**TASK STATEMENT**
State how many lines in the entries below hold the string "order", and give nothing besides that number.
START DATA IN THIS EXERCISE
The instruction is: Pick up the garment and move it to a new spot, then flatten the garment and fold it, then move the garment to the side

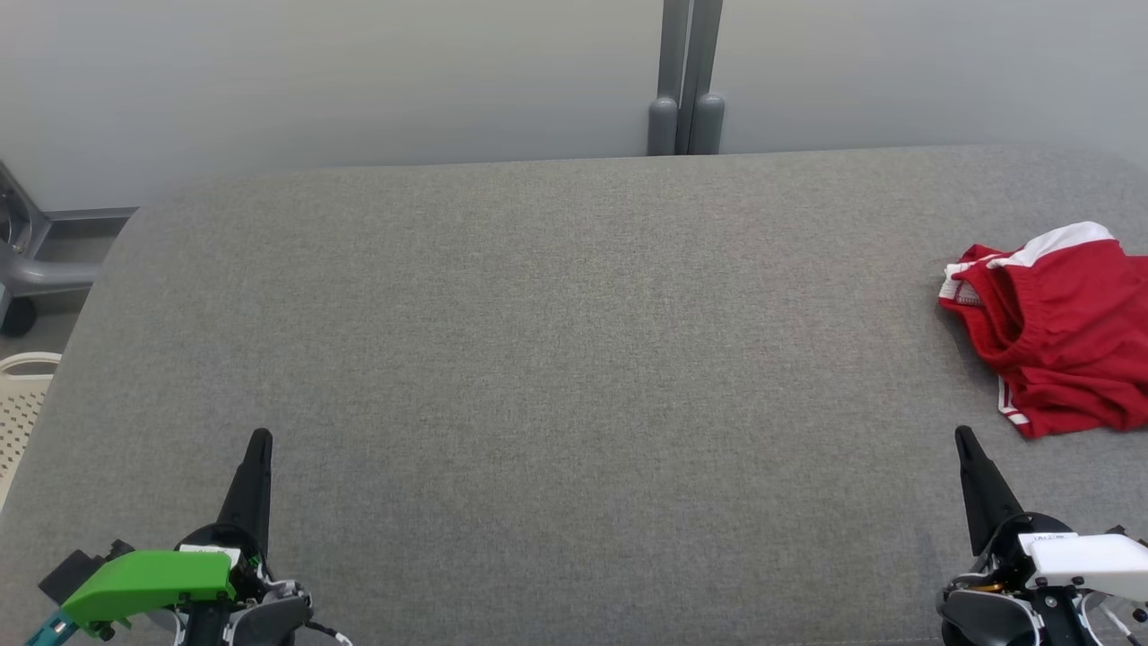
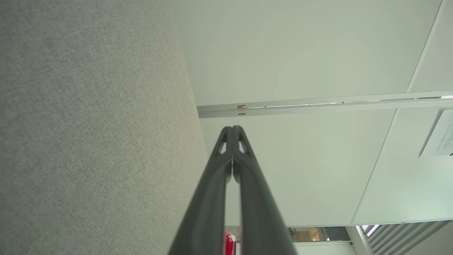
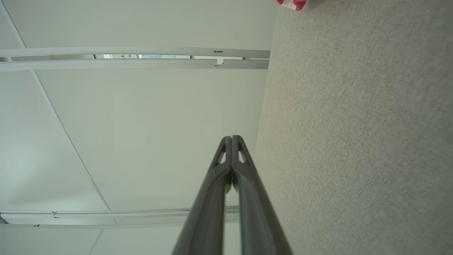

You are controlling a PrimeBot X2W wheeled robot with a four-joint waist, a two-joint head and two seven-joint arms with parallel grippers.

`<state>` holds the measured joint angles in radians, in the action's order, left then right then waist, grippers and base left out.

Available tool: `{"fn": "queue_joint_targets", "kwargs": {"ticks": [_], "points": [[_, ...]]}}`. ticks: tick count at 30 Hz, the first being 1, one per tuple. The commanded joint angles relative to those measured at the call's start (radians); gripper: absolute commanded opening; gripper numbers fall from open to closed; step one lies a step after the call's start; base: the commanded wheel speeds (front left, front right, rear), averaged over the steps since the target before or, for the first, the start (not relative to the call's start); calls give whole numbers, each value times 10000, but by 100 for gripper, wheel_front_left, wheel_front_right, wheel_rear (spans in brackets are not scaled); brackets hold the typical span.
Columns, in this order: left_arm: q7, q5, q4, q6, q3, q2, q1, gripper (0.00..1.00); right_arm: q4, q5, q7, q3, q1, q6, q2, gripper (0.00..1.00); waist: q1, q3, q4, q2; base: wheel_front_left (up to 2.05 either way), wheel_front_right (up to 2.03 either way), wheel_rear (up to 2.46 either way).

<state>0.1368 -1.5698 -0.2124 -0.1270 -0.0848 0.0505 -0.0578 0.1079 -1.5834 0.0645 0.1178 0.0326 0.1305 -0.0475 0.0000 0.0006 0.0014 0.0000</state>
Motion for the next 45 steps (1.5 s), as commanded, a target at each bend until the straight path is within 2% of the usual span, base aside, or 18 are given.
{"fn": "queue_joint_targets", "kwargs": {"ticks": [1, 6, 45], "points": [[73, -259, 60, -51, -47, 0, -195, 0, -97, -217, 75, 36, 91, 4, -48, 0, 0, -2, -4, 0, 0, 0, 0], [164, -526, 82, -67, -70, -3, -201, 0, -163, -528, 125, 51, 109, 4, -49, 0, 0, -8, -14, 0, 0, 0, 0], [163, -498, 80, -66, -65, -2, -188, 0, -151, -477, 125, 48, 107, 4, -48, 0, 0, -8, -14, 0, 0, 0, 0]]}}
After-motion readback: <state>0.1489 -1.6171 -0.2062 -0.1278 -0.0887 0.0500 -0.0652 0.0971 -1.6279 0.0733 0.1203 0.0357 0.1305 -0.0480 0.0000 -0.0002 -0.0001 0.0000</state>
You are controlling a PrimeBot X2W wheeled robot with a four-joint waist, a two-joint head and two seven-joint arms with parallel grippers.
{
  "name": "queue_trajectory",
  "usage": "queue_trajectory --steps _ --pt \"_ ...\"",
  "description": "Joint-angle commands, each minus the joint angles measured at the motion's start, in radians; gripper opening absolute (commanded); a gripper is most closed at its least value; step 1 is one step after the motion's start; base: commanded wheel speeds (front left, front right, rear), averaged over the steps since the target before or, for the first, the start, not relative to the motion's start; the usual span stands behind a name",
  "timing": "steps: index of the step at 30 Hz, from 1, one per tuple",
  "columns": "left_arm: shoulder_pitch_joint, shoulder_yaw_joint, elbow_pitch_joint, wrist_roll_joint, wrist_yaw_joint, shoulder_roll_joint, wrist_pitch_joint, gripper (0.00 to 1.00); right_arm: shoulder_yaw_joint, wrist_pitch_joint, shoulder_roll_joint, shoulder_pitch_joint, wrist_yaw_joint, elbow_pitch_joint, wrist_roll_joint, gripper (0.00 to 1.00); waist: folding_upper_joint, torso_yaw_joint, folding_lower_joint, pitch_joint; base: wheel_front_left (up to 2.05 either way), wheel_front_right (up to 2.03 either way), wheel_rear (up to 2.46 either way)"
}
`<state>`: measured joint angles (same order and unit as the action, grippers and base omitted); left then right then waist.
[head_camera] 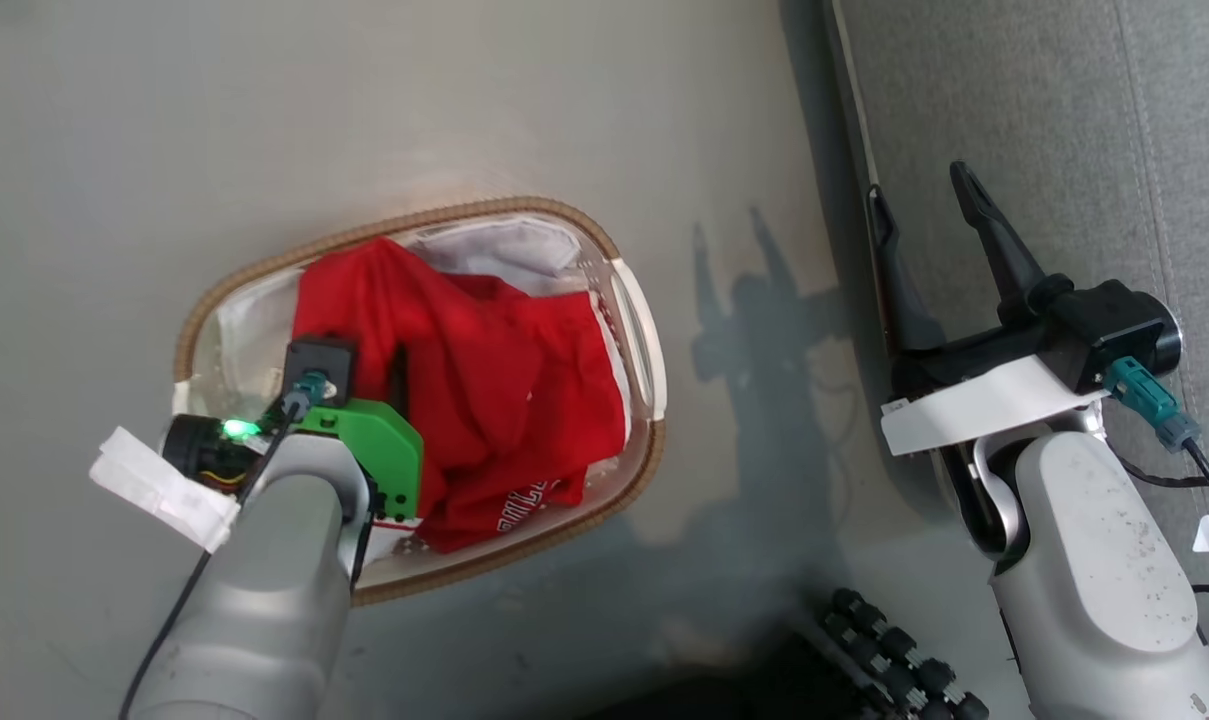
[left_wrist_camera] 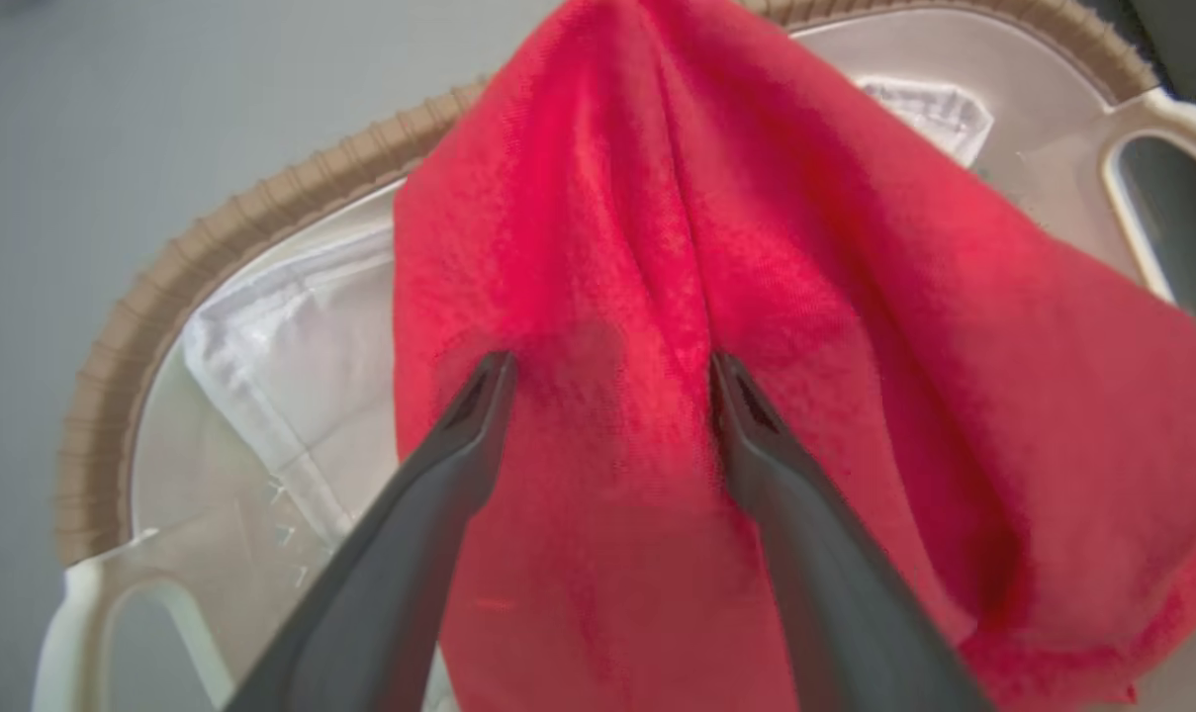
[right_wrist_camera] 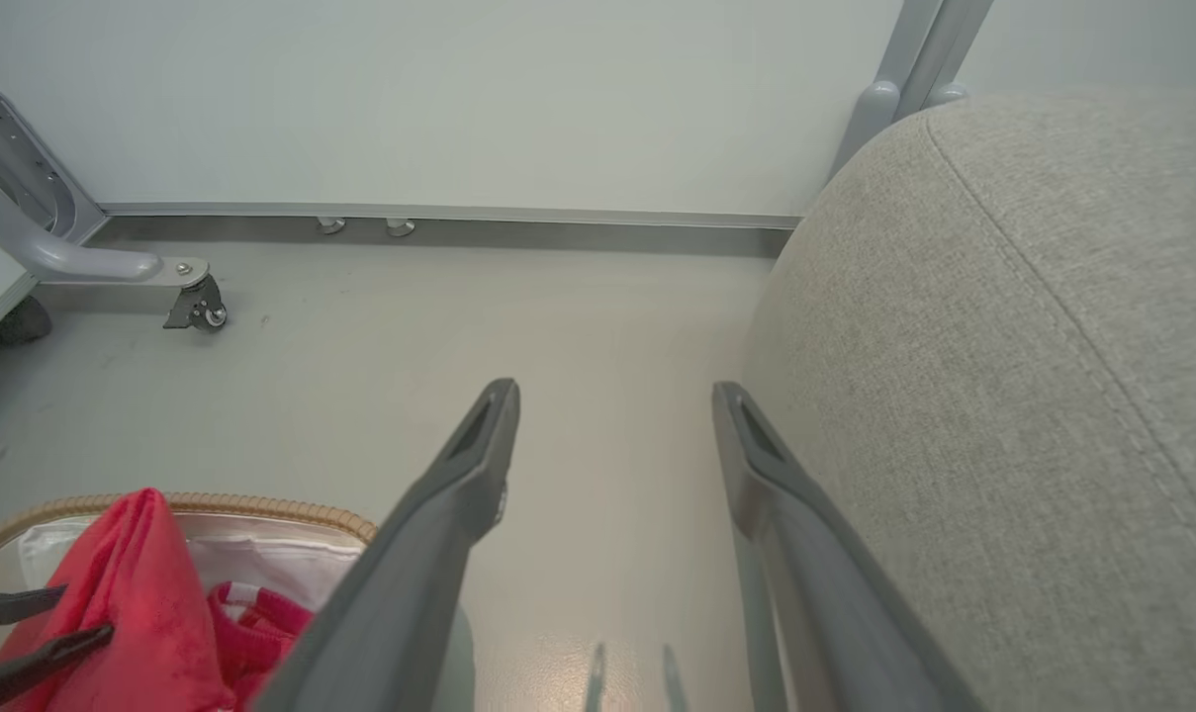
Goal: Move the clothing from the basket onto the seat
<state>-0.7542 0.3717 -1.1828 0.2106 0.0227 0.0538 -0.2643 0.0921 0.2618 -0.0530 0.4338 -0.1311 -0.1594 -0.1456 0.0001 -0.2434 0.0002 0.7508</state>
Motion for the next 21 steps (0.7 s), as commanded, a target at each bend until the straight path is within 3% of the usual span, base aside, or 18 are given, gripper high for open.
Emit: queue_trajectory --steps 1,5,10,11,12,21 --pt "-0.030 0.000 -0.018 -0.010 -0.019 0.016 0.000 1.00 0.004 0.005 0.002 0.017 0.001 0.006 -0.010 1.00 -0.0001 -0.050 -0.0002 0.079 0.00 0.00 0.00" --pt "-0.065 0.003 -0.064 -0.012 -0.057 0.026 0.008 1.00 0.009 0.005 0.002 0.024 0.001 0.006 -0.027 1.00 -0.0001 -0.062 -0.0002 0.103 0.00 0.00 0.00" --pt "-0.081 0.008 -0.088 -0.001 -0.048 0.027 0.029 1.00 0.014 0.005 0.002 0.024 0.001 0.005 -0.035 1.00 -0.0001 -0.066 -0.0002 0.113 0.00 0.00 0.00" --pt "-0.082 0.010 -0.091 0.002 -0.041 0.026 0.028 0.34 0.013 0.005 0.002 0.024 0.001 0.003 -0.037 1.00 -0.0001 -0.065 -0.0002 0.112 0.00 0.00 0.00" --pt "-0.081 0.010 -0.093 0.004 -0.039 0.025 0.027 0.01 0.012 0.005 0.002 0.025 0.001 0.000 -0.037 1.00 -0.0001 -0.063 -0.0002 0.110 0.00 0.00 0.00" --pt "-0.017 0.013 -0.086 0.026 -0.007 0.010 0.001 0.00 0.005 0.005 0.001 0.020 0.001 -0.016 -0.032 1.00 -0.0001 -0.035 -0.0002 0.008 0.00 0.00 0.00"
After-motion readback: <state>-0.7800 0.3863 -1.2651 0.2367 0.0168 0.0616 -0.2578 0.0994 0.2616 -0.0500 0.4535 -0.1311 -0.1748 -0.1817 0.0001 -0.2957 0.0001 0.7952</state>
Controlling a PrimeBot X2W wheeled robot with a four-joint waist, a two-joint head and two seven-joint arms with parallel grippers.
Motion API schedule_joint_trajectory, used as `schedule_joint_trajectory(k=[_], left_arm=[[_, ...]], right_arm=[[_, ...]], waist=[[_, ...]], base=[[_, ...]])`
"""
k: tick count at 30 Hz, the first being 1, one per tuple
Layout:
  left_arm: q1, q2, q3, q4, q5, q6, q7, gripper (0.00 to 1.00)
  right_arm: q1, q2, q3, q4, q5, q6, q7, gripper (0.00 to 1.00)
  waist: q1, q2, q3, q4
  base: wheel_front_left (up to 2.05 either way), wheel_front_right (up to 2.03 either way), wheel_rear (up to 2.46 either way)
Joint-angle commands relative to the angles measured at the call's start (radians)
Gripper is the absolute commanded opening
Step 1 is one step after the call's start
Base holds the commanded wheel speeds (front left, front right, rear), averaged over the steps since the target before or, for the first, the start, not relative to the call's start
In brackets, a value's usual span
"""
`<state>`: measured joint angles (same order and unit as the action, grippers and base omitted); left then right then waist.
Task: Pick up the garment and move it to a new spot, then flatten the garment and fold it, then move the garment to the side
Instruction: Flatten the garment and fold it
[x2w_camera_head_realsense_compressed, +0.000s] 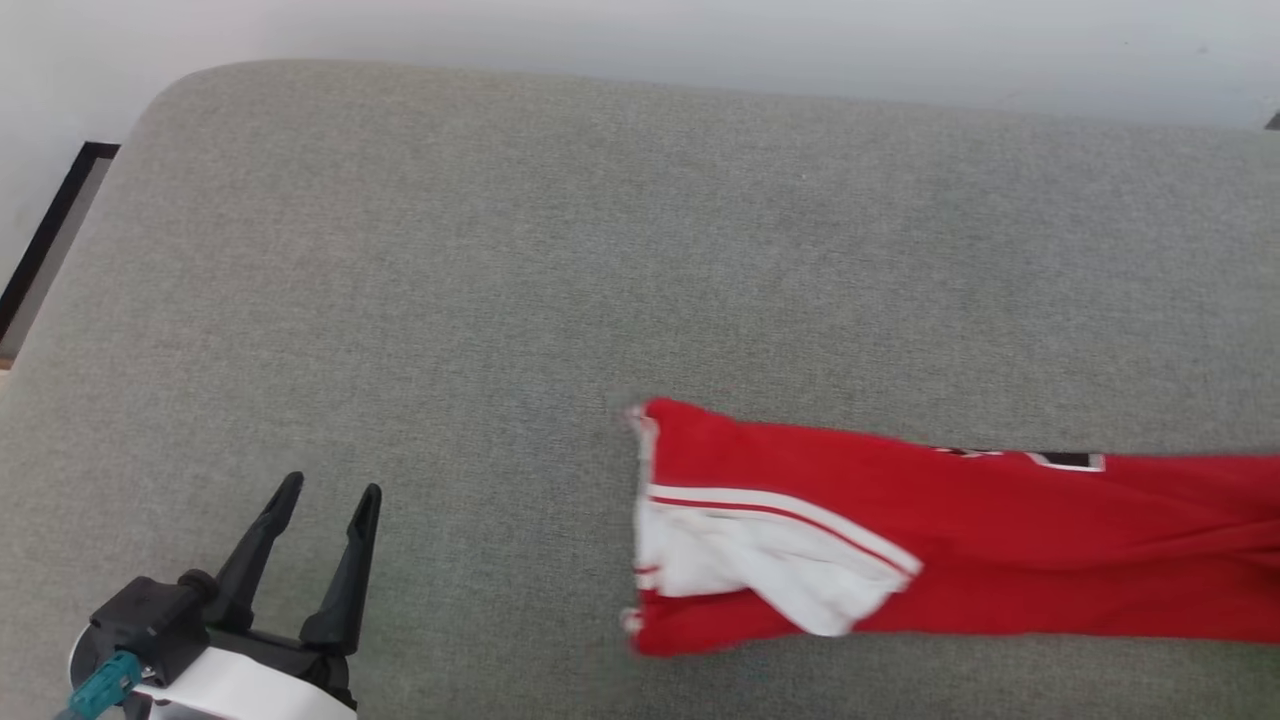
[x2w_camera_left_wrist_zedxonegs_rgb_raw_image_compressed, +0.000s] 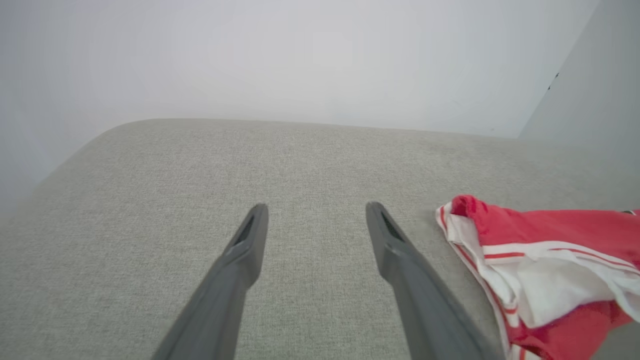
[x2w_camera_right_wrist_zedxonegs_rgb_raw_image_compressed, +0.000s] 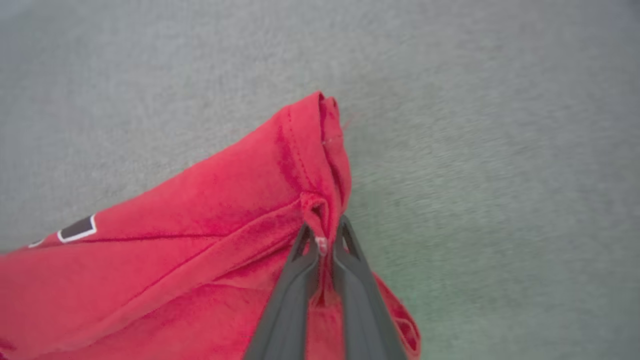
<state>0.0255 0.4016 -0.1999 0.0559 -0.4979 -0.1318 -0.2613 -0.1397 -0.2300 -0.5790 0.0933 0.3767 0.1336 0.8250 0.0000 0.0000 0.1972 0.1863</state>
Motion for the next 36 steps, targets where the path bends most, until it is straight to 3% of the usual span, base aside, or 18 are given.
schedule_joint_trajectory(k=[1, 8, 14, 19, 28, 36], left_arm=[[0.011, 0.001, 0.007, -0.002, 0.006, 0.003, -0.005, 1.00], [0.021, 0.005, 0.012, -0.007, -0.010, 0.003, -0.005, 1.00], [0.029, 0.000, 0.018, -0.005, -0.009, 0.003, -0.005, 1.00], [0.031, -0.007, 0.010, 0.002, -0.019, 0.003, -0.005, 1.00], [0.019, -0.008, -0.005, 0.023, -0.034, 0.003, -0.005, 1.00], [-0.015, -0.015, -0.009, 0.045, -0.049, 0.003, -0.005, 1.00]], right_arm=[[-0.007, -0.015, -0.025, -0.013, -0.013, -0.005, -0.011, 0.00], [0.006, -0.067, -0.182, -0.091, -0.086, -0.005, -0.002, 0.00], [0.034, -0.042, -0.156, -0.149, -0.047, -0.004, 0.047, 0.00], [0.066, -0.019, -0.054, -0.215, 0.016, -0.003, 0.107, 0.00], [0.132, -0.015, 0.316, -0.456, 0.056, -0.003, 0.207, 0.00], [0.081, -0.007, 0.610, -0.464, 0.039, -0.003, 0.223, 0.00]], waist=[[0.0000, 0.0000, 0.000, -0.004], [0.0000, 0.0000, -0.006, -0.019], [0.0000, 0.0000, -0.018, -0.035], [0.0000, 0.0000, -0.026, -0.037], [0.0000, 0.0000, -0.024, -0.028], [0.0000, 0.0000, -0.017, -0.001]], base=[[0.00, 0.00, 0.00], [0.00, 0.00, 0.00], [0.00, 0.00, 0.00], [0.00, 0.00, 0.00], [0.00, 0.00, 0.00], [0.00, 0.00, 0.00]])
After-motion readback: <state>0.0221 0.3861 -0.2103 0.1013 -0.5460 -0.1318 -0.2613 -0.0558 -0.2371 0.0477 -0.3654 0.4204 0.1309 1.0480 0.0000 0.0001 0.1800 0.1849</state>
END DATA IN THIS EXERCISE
**RESULT BELOW**
4